Your objective - Output the whole listing below exactly, omitting the images.
**********
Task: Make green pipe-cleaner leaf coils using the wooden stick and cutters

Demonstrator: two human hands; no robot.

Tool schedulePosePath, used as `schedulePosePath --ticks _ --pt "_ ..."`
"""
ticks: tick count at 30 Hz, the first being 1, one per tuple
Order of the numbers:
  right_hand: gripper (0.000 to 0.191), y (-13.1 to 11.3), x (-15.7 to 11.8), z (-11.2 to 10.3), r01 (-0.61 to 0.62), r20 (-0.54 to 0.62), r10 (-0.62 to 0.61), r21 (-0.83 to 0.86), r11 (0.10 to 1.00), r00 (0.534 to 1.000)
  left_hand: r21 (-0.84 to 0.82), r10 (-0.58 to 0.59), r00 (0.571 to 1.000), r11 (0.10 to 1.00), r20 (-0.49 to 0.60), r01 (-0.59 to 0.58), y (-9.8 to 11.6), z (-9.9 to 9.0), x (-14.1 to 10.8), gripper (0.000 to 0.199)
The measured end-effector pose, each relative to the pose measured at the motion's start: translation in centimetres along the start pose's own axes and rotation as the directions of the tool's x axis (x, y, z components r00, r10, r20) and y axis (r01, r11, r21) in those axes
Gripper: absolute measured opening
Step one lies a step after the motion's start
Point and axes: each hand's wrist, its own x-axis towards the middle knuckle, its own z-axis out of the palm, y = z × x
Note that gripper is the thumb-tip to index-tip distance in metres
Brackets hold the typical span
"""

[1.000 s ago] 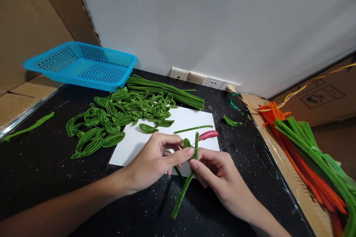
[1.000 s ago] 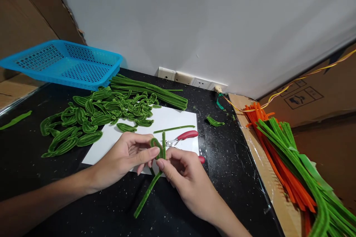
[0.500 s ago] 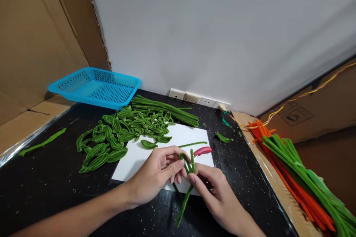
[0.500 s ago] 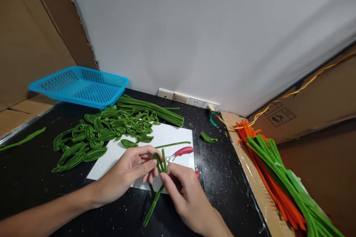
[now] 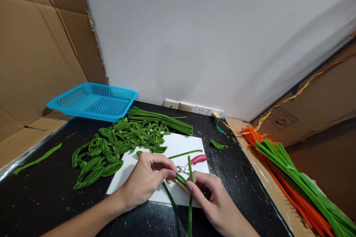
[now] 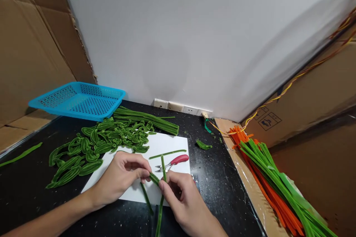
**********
Answer to this task -
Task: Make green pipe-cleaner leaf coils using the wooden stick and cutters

Demonstrator: two human hands; no robot.

Tool schedulePosePath, used as `schedulePosePath --ticks _ --pt "_ ..."`
"""
ticks: tick count at 30 Hz, the first being 1, one per tuple
Order of the numbers:
  right_hand: gripper (0.000 to 0.191), y (-13.1 to 11.3), x (-15.7 to 11.8), z (-11.2 to 10.3), r01 (-0.61 to 0.62), r20 (-0.54 to 0.62), r10 (-0.62 to 0.61), r21 (-0.83 to 0.86), r11 (0.10 to 1.00), r00 (0.534 to 1.000)
  left_hand: r21 (-0.84 to 0.82), r10 (-0.58 to 0.59), r00 (0.571 to 1.000), r11 (0.10 to 1.00), r20 (-0.49 to 0.60), r01 (-0.59 to 0.58), y (-9.8 to 11.6), z (-9.9 to 9.0), x (-14.1 to 10.8), gripper (0.000 to 0.199)
The measured end-effector pose, each relative to the pose measured at the motion's start: translation in centimetres along the start pose's own axes and rotation as the directions of the tool's x axis (x, y, z components r00, r10, r20) and y axis (r01, r11, r21) in those axes
Gripper: absolute measured opening
Step one lies a step after the motion's start
Point and axes: each hand's wrist, its own x-axis towards the middle knuckle, its own z-axis out of the palm, y = z × x
Note that gripper is the thumb-tip to index-tip distance in metres
Brackets hold the typical span
"""

[1.000 s ago] 
[1.000 s ago] 
[0.500 s ago] 
[0.500 s ago] 
[now] 
[now] 

What this exercise asked for has been supplied.